> _WHAT YOU HAVE TO DO_: Each line from the one holding "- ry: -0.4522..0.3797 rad" through the end of the records should be returned exactly, while pictures are skipped.

> _SUPPLIED INFORMATION_:
--------------------------------
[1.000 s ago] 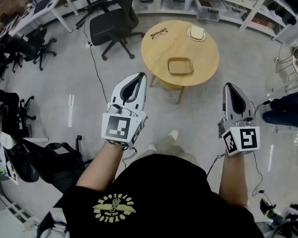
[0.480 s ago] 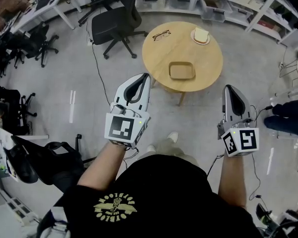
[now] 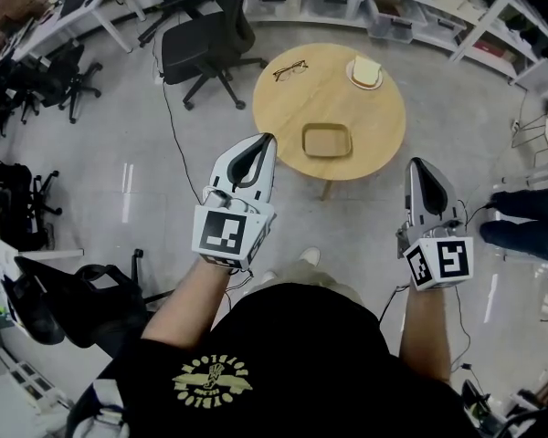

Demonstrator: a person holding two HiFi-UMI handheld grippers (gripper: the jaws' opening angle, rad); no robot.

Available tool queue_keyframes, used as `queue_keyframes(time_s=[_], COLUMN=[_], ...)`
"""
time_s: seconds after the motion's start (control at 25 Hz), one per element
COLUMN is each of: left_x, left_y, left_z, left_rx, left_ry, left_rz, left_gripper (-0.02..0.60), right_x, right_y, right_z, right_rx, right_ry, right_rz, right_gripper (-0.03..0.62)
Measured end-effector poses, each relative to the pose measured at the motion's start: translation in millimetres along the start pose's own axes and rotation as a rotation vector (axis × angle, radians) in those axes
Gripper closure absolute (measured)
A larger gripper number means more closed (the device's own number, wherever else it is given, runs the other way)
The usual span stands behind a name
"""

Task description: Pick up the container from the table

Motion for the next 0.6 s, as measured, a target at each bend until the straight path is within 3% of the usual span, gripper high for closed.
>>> queue_keyframes(time_s=[0.6], left_x=[21.3], left_y=[26.0], left_z=[-56.4], left_rx=[0.015], left_ry=[0.034], left_rz=[-0.024], left_gripper=[0.563], right_x=[69.2], right_y=[7.8], right_z=[-24.8], right_rx=[0.037], right_ry=[0.038], right_rz=[-0.033], right_gripper=[0.579])
Point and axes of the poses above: the fingertips, and each gripper's own axes: z backward along the fingers, x to its right, y out of its top, the point moved 7 cm from there along z, backward along the fingers, and after that the axes turned 5 degrees about -z, right-handed, at the moved point
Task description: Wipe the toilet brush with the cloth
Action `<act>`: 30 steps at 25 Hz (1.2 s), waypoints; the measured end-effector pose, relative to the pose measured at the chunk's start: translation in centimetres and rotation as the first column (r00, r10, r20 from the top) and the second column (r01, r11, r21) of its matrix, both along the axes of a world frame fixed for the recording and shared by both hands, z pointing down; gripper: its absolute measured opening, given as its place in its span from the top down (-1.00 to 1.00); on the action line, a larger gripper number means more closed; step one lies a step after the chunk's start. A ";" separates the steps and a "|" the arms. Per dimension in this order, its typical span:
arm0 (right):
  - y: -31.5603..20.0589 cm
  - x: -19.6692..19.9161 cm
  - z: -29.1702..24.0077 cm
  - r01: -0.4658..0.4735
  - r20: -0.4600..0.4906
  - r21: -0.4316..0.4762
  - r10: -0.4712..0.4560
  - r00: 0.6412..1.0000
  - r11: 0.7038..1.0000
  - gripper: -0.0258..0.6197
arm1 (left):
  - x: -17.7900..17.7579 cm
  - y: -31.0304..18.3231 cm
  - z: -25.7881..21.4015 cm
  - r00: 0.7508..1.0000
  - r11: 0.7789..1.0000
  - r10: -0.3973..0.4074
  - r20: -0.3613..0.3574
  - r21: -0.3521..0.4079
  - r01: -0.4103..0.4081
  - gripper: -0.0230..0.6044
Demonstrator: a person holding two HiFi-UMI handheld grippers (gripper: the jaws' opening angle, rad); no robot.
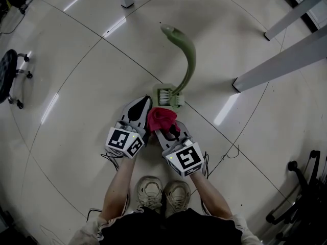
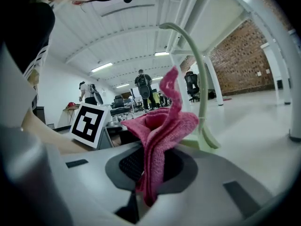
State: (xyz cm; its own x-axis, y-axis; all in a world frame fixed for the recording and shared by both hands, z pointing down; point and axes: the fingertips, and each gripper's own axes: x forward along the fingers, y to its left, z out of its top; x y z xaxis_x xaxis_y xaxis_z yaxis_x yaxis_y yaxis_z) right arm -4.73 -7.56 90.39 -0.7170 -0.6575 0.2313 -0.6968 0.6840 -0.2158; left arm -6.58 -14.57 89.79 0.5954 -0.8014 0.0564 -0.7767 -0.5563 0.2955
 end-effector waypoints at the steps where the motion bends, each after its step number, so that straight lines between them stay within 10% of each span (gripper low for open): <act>1: -0.1 -0.4 0.1 0.009 0.003 -0.005 -0.009 1.000 1.000 0.83 | 0.0 0.0 0.0 1.000 1.000 0.004 0.001 0.002 -0.004 0.91; 7: 0.2 2.2 0.6 -0.053 -0.007 -0.019 0.053 0.999 0.998 0.82 | -1.4 0.3 -2.4 0.991 0.990 0.102 -0.085 0.109 -0.092 0.91; 11: 0.3 5.4 2.3 -0.135 -0.022 -0.080 0.134 0.991 0.988 0.82 | 0.3 2.3 -2.4 0.922 0.916 0.386 0.039 0.106 -0.388 -0.42; 15: 0.0 6.5 3.0 -0.154 -0.030 -0.097 0.152 0.988 0.983 0.82 | 2.2 2.4 0.4 0.805 0.827 0.535 0.257 0.034 -0.561 -0.43; 24: -0.5 5.9 3.3 -0.147 -0.055 -0.107 0.142 0.988 0.983 0.82 | 5.2 0.0 0.6 0.734 0.748 0.642 0.224 0.031 -0.663 -0.43; 30: -2.1 7.5 3.4 -0.187 -0.109 -0.079 0.178 0.978 0.979 0.82 | 4.7 1.1 0.4 0.741 0.754 0.641 0.202 0.018 -0.657 -0.43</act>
State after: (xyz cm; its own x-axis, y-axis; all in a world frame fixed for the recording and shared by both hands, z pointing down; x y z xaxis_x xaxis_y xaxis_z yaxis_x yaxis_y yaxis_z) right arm 2.78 -9.67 93.75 -0.5565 -0.7490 0.3596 -0.8296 0.5242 -0.1921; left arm -1.88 -13.52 90.16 0.9596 -0.2309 0.1605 -0.2515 -0.9601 0.1223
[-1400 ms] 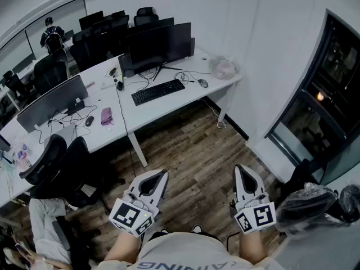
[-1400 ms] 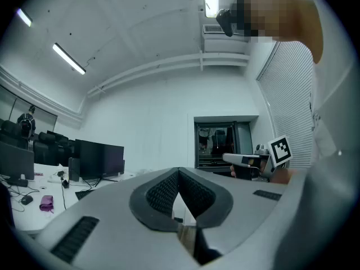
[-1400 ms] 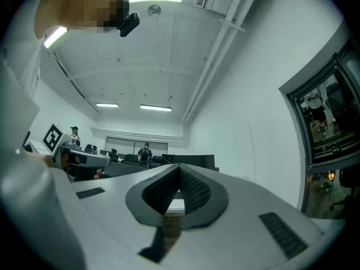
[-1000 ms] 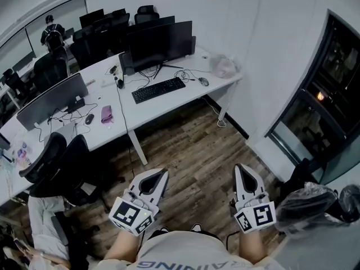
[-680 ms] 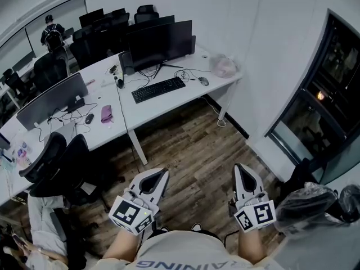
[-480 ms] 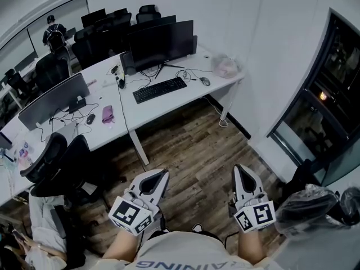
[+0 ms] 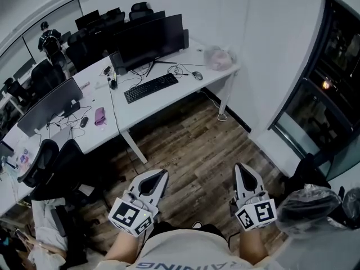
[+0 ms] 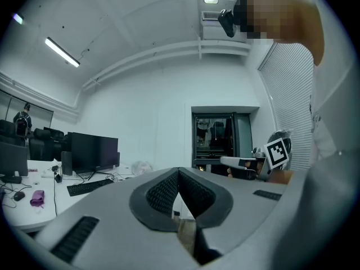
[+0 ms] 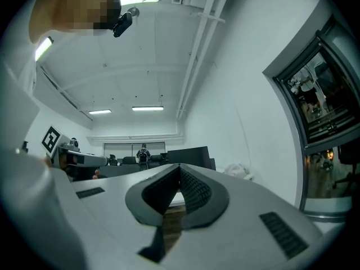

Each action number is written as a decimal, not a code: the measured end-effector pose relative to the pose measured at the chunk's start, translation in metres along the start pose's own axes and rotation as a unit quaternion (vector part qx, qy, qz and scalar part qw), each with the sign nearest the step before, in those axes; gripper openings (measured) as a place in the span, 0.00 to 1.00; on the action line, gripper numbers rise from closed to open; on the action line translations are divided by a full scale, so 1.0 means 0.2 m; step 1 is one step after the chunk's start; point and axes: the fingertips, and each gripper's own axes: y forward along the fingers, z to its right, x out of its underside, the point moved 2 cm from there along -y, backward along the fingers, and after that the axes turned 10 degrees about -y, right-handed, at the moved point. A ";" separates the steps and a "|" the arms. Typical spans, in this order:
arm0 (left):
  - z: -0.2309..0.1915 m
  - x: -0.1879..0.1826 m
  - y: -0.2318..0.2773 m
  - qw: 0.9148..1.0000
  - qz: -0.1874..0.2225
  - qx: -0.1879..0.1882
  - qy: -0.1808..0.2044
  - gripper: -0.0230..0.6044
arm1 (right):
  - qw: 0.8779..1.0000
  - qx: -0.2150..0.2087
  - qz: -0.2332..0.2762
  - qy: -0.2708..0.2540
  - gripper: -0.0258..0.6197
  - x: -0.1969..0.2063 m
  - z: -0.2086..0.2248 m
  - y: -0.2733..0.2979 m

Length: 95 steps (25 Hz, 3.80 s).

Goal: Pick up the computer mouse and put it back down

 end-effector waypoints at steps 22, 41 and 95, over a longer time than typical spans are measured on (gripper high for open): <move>0.01 0.04 0.49 1.000 -0.014 0.025 0.003 0.04 | 1.000 0.023 -0.013 0.014 0.07 0.16 0.43 0.14; -0.96 -0.14 0.82 0.999 0.016 0.002 -0.037 0.04 | 0.997 -0.038 -0.054 -0.048 0.07 0.18 0.26 1.22; -2.09 -0.41 2.45 0.983 0.006 -0.179 -0.027 0.04 | 0.981 -0.180 -0.068 0.011 0.07 0.67 1.42 3.32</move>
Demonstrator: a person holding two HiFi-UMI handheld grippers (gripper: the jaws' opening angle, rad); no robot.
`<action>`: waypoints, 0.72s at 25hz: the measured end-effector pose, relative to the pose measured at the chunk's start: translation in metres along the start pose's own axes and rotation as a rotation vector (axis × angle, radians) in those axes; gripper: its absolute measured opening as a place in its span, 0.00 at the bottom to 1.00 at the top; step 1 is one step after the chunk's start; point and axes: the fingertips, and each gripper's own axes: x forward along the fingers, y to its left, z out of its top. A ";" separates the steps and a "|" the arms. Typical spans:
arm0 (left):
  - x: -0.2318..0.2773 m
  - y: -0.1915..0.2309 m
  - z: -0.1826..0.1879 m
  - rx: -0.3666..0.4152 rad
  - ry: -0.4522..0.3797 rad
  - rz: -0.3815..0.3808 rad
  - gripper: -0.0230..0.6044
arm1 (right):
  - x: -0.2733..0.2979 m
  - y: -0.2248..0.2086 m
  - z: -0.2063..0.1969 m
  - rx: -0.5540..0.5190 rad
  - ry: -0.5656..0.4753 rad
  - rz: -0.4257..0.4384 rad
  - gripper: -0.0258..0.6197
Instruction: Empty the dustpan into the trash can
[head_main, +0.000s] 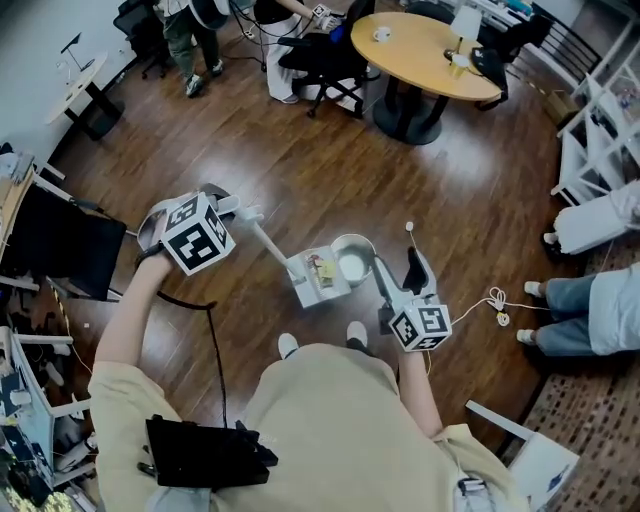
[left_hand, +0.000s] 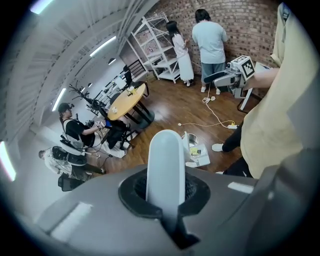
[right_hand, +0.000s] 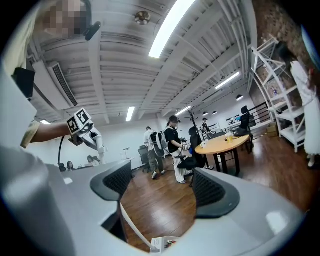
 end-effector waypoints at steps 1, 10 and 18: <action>0.006 0.001 0.007 0.009 -0.001 -0.006 0.04 | -0.002 -0.006 0.000 0.001 0.000 -0.013 0.63; 0.073 -0.002 0.057 0.060 0.029 -0.076 0.04 | -0.022 -0.046 -0.001 0.017 -0.001 -0.110 0.63; 0.117 0.012 0.098 0.059 0.071 -0.061 0.04 | -0.039 -0.081 0.002 0.031 -0.009 -0.173 0.63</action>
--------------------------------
> _RESULT BELOW_:
  - ry: -0.4522..0.3797 rad
  - rz: -0.3815..0.3808 rad
  - gripper: -0.0230..0.6044
arm1 (right):
  - x: -0.2733..0.2979 m
  - y: -0.2248..0.2086 m
  - z: -0.2063..0.1969 m
  - rx: -0.5540..0.5190 rad
  - ry: -0.5656..0.4753 rad
  - rz: -0.4257..0.4384 rad
  - gripper: -0.0258..0.6197
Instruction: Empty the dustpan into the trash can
[head_main, +0.000s] 
[left_hand, +0.000s] 
[right_hand, +0.000s] 
 end-effector waypoints at steps 1, 10 and 18: <action>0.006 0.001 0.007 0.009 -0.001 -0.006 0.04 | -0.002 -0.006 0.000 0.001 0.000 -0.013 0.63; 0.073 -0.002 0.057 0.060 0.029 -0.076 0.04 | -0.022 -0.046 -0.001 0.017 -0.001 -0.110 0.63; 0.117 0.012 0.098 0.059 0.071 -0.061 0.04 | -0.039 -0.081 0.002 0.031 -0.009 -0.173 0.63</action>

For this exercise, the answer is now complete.